Maximpact Blog

When Venture Capitalists Fly In, Success Follows

BusinessPlane

By Sunny Lewis

CAMBRIDGE, Massachusetts, February 18, 2016 (Maximpact.com News) – Startup firms connected to their venture capitalists by direct airplane flights are more likely to succeed than other startups, concludes a new study of nearly 23,000 startups and more than 3,000 venture capital firms.

Venture capitalists do help startup firms by closely monitoring their development in person, and the availability of direct airplane flights between the two parties improves that oversight, says co-author Xavier Giroud, an associate professor of finance at the Massachusetts Institute of Technology’s Sloan School of Management (MIT Sloan).

“The effect is that those companies become more innovative,” he said.

Giroud acknowledges that it has long been “an open question” whether venture capitalist involvement actually adds value to startup firms.

The study indicates that venture capitalist involvement is “an important determinant of innovation and success,” the authors conclude.

The study pinpoints cases where direct flights were introduced between areas in which venture capitalists and startups had already established their business relationships.

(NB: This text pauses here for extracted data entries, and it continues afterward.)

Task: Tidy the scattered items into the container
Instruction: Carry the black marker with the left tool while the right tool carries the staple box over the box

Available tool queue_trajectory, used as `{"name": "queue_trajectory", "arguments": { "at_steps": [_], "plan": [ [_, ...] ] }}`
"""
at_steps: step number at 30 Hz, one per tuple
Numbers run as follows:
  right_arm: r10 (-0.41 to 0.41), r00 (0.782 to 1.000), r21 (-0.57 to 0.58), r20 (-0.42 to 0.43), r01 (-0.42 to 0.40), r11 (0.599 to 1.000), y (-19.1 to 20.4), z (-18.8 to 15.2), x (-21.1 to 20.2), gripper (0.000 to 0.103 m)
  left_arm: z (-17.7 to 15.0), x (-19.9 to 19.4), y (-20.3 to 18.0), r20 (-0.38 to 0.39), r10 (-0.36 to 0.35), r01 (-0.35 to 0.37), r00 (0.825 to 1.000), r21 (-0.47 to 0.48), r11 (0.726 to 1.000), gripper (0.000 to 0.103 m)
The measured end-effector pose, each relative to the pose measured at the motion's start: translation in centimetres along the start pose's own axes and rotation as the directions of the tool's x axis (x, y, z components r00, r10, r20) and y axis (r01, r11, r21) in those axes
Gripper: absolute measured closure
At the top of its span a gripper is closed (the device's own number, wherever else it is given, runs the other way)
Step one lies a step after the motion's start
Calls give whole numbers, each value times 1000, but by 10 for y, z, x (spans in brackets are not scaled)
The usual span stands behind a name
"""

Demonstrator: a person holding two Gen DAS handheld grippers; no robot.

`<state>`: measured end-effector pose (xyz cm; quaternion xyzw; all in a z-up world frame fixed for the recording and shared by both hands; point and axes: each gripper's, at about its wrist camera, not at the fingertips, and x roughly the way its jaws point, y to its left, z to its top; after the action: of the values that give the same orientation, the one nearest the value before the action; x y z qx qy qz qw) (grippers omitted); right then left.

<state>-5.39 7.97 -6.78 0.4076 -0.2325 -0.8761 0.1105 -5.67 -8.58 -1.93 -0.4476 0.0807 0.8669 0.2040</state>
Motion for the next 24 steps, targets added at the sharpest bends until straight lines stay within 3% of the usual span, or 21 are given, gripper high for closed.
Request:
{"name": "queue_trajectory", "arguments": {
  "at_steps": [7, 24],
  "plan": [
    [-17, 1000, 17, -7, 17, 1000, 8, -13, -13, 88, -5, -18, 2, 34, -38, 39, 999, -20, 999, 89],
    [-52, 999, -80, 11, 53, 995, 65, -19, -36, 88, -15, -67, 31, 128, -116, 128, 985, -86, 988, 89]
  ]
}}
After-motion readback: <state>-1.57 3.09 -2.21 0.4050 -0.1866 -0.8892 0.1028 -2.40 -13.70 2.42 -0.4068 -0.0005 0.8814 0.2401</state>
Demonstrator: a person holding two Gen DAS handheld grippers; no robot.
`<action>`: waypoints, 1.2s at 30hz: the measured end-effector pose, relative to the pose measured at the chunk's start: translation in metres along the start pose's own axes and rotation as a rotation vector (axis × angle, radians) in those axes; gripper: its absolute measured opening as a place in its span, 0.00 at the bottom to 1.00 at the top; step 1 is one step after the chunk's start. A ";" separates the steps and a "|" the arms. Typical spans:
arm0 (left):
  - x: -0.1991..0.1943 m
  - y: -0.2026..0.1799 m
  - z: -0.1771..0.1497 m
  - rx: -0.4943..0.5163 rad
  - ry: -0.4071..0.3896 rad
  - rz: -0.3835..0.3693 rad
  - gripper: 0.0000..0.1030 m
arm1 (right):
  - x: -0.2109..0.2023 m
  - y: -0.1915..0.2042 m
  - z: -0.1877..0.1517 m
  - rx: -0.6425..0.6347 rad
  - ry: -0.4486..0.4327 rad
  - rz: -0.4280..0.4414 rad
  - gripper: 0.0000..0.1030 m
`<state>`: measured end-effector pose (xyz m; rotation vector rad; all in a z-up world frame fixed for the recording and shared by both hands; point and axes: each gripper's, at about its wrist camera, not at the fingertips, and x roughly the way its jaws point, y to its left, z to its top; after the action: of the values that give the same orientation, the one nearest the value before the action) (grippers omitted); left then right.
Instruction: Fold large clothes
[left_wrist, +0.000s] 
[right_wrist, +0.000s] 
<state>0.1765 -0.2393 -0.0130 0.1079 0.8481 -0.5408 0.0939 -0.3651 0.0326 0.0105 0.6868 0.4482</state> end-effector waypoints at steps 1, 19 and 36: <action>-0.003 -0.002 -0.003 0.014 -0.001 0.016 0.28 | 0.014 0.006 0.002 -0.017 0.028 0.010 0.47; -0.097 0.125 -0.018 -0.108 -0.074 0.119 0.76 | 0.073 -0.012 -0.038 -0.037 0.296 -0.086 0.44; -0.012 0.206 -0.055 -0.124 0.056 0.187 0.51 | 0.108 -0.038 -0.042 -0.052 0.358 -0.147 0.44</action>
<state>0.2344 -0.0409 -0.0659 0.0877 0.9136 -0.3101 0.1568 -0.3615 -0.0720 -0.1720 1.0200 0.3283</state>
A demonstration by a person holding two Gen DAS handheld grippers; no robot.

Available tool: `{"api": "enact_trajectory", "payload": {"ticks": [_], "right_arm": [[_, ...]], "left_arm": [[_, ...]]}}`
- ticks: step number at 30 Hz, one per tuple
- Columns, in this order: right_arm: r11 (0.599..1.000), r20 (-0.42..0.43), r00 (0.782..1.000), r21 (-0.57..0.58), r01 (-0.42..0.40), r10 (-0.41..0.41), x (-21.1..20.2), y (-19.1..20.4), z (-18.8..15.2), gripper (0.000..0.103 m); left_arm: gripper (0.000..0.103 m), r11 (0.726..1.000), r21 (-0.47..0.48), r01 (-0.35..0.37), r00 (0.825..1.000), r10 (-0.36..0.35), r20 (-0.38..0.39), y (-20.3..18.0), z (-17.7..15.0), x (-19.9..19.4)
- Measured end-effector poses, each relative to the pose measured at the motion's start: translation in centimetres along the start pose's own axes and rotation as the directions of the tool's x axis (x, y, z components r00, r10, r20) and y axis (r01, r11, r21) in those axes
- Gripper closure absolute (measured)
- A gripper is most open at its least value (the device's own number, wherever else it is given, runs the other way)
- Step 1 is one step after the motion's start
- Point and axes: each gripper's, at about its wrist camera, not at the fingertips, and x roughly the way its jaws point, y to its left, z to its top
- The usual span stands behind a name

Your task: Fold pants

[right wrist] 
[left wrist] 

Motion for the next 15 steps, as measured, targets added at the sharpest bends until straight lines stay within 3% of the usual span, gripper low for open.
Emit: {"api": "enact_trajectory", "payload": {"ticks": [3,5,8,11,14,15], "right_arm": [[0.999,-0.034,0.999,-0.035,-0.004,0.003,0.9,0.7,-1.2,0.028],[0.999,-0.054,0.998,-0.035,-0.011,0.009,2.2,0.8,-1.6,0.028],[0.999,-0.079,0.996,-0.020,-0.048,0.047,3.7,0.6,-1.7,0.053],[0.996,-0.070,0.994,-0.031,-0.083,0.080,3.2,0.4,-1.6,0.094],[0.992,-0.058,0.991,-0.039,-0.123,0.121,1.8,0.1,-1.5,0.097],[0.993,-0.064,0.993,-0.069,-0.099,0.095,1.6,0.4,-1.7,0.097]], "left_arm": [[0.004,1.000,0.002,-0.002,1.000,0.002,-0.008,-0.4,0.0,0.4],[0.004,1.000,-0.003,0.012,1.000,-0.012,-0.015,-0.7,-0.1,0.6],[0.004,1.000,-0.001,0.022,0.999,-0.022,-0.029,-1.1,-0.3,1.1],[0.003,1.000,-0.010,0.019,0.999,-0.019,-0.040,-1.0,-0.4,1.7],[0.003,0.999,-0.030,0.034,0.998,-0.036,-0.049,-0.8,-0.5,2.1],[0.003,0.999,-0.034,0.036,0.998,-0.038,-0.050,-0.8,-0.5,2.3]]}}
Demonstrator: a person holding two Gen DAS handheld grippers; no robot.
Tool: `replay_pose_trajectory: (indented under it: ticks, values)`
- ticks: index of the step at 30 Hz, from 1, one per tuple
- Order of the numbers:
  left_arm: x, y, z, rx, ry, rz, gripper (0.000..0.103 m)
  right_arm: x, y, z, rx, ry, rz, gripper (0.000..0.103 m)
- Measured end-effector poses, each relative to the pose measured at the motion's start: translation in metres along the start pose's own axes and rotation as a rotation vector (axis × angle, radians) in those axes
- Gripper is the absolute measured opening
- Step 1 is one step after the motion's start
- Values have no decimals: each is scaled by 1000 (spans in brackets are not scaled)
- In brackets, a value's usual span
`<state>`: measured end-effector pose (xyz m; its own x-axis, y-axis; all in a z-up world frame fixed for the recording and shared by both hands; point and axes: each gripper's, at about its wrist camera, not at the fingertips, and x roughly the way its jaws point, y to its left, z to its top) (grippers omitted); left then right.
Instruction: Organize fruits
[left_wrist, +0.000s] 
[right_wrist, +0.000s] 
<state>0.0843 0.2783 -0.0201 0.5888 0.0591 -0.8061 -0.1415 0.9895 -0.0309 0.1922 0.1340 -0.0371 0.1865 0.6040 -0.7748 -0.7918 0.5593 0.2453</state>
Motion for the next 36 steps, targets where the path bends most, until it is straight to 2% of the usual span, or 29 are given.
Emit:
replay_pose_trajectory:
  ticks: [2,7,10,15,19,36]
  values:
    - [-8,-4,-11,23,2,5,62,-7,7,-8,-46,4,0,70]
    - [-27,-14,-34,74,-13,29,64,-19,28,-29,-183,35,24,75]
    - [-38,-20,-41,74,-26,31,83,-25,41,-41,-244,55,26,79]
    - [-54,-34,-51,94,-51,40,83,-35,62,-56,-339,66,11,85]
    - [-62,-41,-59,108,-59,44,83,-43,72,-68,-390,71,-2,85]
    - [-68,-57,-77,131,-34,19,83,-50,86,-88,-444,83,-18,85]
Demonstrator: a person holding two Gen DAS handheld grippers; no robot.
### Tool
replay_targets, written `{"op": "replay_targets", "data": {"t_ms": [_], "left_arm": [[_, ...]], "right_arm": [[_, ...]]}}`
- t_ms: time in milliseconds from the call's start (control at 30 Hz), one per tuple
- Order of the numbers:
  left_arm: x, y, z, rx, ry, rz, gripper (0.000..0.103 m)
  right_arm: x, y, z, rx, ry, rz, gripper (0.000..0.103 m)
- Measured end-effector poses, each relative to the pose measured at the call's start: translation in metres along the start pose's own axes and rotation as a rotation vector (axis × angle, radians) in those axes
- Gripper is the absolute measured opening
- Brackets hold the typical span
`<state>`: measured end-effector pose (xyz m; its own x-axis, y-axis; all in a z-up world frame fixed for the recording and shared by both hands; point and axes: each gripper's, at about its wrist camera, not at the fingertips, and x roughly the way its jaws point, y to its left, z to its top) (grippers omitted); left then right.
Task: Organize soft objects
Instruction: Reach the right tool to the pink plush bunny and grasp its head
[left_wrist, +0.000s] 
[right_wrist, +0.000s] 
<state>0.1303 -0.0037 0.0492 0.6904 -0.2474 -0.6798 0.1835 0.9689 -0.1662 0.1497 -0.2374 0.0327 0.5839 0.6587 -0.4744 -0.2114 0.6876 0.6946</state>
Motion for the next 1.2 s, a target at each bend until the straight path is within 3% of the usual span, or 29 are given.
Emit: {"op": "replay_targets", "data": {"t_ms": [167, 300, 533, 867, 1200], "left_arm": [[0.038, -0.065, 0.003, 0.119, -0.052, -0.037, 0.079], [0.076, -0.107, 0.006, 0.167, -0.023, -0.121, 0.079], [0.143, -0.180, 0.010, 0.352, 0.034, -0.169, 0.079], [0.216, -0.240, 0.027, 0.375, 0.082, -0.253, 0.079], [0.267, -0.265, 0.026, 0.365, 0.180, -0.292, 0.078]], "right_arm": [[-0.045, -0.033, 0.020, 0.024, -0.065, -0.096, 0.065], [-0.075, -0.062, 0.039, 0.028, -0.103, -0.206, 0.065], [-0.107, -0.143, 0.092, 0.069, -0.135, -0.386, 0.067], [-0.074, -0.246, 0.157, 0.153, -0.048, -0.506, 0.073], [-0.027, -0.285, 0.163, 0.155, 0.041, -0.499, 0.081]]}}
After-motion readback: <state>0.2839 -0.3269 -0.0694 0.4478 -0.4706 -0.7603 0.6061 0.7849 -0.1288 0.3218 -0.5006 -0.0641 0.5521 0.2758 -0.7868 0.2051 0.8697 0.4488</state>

In total, the study examined 22,896 startup companies and 3,158 venture capital firms over a period of 30 years.

The researchers used data from three separate sources: the Thomson Reuters VentureXpert database on VC investments, the (NBER) National Bureau of Economic Research Patent Data Project, and U.S. Department of Transportation data on flights. The three data sets overlapped from 1977 through 2006.

The researchers also conducted a separate survey of 306 venture capital firms to see if the presence of direct flights increased the amount of contact venture capitalists had with the startups they had invested in.

About 86 percent of the respondents agreed that direct flights allow VCs to spend more time monitoring the firms in their portfolios.

The paper’s co-authors include Shai Bernstein, an assistant professor of finance at Stanford’s Graduate School of Business; and Richard Townsend, an assistant professor at Dartmouth’s Tuck School of Business.

In the model that Giroud, Bernstein and Townshend looked at, airports support performance by enabling ongoing VC engagement with more that can ease travel-time burdens for VCs who live more than a quick drive or train ride away from their startup firm.

The resulting engagement can, in turn, boost patent activity and long-term valuations.

Using a “difference-in-differences estimation framework,” the researchers found that the introduction of a new airline route leads to a 3.1 percent increase in the number of patents the portfolio company produces and a 5.8 percent increase in the number of citations per patent it receives.

Direct flights were shown to increase the probability of going public by one percent, and of having a successful exit via IPO or acquisition by 1.4 percent.

By tracking acquisitions and IPOs, along with the number and frequency of flights being offered at local airports, the study found that increased flight offerings might boost VC engagement within one to two years.

“I was very persuaded,” Matthew Rhodes-Kropf, an associate professor at Harvard Business School, told MIT News. “I think it’s a great paper. It’s very hard to get an [analytical] instrument that works like this.”

The findings also align with the opinion of Fred Wilson, a co-founder at partner at the VC firm Union Square Ventures. Wilson believes efficient travel options will even improve startups’ chances at getting funding in the first place.

“Investors value their time and focus it on markets that they can get in and out of easily,” Wilson wrote on his blog at AVC.com. “I think that has a big impact on where money flows.”

Among other things, the researchers found a wider dispersion of both startups and VCs than usually thought.

About 50 percent of startups and VCs in the study were located outside of Northern California, New England, and New York, the three areas most commonly associated with high-tech startups and investors.

“There are entrepreneurial firms all over the place,” Giroud observes.

Giroud suggests at least one way startups and communities can utilize the study’s findings – they can lobby for more connections between their nearest airport and the rest of the world.

“Suppose you want to promote entrepreneurship in a given area,” Giroud says. “One policy could be to promote the availability of [more] direct flights between the area and VC hubs.”

The paper detailing the study, “The Impact of Venture Capital Monitoring,” will be published in an upcoming issue of the “Journal of Finance.”


Award-winning journalist Sunny Lewis is founding editor in chief of the Environment News Service (ENS), the original daily wire service of the environment, publishing since 1990.